Senior Vice Chancellor for Advancement Walter Givhan, who serves as president of the Alabama Historical Commission, emceed Old Cahawba State Historical Park’s celebration of Alabama’s Bicentennial on Oct. 4, 2019, which included a display tent set up by TROY archeology students.
“We were talking to the general public and showing them how archeology allows us to figure out the past,” said Dr. Jason Mann, the Director of the Archaeological Research Center and a Lecturer in Anthropology. “It is the best way to learn about Alabama history, because the history of Alabama essentially goes back about 15,000 years and (the land) is incredibly old and incredibly diverse.”
Cahawba, which served as the first capitol of Alabama in 1819, still holds rich history in its soil that future archeologists from TROY’s department were able to visit.
During the event, the Alabama Historical Commission had an open excavation of the land where the first Alabama statehouse stood, the foundation of which is still visible on the property.
The state has a variety of unique resources that have been historically vital to the state’s growth and history, Mann and his students explained to those in attendance of the event.
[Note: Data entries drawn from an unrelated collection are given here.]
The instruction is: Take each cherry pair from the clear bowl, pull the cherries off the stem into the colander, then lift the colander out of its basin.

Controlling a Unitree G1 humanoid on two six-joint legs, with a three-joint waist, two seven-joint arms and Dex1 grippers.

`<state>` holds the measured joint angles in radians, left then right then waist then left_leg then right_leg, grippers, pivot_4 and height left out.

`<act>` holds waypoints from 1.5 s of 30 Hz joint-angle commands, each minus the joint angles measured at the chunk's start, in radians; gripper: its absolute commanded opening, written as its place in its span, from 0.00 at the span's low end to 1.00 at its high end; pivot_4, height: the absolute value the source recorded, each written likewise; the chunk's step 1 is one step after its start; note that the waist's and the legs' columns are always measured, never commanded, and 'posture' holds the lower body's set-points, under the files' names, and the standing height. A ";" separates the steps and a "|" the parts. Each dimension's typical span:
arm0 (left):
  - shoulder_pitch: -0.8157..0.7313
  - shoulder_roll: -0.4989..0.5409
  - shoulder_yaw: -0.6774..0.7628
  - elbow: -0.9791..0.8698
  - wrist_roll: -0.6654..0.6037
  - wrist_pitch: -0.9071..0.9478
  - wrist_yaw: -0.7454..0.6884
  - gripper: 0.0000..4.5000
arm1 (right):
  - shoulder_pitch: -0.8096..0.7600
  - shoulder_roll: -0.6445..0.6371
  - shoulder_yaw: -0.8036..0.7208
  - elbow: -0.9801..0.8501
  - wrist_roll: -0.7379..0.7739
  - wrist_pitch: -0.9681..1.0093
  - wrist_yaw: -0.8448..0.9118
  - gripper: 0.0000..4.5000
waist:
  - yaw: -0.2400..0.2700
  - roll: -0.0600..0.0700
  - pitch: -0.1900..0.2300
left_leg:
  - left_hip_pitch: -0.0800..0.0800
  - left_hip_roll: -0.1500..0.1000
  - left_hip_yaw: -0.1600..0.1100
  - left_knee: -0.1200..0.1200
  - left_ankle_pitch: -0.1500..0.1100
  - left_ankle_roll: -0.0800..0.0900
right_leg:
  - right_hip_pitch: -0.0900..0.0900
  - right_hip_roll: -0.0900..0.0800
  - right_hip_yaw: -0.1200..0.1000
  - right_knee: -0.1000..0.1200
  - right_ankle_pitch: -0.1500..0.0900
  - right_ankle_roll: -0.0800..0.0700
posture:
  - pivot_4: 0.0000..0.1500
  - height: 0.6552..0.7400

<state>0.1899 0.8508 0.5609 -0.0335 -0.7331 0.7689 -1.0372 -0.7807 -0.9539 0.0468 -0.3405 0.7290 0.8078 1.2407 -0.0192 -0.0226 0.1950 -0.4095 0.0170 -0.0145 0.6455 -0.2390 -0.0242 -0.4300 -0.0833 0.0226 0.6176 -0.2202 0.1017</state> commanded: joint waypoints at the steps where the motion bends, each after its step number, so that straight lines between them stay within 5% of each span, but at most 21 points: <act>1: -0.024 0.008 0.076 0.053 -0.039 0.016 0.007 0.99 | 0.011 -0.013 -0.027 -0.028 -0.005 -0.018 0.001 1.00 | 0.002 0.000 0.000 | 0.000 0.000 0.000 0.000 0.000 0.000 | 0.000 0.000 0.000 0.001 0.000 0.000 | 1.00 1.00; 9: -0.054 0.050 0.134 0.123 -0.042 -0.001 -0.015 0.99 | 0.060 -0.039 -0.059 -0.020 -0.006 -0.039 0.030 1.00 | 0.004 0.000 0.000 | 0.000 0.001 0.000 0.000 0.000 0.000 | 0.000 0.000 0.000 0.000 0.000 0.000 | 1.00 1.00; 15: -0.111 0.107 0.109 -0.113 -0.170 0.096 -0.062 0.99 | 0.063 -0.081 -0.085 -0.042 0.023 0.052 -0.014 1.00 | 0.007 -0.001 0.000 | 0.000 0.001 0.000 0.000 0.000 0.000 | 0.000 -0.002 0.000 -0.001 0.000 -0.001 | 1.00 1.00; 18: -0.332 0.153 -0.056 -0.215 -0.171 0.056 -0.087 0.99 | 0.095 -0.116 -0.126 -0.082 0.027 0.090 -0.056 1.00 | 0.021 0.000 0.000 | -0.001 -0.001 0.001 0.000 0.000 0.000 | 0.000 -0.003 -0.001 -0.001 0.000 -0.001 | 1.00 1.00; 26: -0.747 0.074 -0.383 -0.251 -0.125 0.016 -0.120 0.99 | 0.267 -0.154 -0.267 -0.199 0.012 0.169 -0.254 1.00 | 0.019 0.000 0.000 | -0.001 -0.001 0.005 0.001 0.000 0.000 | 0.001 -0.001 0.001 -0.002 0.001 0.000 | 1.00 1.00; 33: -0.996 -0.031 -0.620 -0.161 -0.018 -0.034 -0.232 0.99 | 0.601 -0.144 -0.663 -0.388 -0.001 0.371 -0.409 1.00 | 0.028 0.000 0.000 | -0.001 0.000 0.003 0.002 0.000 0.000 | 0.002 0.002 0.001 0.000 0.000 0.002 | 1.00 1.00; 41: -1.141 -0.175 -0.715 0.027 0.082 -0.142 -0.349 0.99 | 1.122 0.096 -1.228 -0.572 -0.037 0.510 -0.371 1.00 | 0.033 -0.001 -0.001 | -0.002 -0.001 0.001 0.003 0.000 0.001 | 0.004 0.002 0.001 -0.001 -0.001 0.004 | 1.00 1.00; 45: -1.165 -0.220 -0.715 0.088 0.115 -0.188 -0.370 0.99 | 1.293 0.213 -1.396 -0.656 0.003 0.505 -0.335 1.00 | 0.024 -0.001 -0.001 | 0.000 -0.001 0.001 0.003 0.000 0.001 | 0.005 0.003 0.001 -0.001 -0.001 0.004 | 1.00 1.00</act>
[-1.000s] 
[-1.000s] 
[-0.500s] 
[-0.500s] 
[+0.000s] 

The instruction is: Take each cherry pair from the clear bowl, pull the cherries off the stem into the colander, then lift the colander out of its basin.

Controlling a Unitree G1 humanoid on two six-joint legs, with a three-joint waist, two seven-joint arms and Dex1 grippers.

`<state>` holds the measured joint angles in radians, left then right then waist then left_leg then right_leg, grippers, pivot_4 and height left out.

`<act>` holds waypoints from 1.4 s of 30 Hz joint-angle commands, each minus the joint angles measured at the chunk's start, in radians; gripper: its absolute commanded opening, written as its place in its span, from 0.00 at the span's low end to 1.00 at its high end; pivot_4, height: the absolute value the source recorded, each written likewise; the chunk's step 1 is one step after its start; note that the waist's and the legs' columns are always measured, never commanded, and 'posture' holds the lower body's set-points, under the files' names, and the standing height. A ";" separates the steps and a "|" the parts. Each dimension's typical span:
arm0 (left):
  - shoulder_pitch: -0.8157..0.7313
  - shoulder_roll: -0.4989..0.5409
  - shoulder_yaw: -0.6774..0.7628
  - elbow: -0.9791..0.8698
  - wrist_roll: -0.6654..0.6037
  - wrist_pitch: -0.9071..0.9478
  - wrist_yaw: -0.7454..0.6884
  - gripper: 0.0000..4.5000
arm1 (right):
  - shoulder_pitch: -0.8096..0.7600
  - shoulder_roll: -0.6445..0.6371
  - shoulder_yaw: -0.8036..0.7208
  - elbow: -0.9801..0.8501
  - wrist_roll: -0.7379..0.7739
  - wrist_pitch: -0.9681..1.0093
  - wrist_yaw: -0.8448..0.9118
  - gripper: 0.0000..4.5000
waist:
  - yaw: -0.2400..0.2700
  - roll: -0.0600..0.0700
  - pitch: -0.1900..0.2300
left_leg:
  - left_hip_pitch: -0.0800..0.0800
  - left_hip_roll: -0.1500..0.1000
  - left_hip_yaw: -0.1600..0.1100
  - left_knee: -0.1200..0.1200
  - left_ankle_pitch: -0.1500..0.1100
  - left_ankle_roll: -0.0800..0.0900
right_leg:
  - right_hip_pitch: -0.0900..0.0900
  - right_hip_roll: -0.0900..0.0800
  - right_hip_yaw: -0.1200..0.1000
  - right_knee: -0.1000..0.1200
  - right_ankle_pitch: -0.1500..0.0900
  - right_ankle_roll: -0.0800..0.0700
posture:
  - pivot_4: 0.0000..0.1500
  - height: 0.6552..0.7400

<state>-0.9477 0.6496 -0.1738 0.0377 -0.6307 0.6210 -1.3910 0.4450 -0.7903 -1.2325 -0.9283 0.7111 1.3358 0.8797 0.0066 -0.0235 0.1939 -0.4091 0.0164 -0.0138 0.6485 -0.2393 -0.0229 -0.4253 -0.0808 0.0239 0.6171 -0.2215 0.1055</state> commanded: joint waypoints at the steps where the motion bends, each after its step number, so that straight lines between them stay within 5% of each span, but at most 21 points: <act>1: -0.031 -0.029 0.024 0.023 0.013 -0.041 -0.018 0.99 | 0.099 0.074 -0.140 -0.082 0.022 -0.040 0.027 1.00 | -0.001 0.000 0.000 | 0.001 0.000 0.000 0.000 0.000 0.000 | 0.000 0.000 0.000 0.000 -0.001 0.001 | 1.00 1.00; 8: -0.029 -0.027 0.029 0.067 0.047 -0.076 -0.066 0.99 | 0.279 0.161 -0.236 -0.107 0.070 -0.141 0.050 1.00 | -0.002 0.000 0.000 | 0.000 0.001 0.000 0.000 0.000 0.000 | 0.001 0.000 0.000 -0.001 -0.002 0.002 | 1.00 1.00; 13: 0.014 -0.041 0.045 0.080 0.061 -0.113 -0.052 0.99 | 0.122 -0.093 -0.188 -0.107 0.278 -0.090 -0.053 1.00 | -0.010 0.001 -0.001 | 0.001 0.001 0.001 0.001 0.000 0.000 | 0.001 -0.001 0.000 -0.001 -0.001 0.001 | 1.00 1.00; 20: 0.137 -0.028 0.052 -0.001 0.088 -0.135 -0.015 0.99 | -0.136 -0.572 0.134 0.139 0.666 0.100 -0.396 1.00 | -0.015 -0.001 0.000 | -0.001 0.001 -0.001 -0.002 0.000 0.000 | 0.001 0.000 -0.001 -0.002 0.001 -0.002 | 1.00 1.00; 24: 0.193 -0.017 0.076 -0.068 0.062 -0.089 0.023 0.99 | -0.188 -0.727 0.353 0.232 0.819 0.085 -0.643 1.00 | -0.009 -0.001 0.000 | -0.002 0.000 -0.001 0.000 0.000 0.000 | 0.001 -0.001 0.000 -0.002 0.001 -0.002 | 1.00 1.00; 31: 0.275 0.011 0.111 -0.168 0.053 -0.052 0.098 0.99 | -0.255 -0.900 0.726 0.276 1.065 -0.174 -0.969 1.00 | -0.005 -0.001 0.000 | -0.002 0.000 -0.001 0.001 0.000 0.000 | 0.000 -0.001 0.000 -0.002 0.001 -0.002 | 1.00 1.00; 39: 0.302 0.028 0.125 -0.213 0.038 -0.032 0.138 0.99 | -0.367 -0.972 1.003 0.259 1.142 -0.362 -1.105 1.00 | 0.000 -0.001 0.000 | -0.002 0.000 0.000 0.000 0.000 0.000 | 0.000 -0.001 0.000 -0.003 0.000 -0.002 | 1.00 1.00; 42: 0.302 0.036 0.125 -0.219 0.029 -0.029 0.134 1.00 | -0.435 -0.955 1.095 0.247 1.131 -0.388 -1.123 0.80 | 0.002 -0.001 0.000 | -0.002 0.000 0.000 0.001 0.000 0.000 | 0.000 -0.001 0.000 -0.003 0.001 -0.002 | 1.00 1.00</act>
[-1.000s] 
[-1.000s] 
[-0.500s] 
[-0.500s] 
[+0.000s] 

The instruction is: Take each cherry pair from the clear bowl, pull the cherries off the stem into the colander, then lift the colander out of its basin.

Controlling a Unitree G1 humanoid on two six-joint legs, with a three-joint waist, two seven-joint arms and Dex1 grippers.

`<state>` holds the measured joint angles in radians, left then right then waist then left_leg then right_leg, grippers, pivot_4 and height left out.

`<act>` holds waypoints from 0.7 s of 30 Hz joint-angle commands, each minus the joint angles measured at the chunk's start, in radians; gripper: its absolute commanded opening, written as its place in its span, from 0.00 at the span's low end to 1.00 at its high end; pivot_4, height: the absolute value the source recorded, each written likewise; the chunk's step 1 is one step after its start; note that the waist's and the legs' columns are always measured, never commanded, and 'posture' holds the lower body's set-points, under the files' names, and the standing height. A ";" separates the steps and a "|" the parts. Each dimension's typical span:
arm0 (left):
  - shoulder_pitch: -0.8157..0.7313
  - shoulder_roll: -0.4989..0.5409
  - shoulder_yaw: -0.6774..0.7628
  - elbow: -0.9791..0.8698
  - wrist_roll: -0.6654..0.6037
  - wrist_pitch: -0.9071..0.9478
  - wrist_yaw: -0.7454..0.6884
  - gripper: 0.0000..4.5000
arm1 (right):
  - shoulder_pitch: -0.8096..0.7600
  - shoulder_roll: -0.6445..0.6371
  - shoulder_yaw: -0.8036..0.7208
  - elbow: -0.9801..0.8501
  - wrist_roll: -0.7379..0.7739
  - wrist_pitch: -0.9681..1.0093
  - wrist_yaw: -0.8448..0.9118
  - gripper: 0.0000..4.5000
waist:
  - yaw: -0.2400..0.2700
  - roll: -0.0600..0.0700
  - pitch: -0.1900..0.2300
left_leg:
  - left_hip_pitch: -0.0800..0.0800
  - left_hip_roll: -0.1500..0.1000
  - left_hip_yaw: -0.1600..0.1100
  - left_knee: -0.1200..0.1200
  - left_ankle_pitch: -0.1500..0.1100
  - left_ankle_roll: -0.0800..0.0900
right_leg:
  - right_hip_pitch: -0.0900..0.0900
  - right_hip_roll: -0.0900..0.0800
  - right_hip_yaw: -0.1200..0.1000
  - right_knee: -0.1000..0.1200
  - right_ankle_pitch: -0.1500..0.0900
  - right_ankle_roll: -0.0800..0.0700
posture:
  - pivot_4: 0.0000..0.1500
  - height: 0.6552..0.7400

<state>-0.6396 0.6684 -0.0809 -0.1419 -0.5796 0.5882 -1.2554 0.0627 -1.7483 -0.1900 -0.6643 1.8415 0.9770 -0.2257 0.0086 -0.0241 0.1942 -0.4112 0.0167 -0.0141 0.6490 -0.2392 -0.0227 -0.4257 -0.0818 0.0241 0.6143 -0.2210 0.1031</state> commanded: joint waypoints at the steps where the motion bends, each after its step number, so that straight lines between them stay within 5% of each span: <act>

“Many key and important episodes of American history happened pretty much right here in Alabama, and so we use archeology to learn about those things and discover how people lived in the past, and they tell the true story,” Mann said. Mann instills in his students that it is the archaeologist’s job to interact with the general public to ensure that they “place importance on the stuff that’s in the past,” and the responsibility to educate the public is a priority within the program.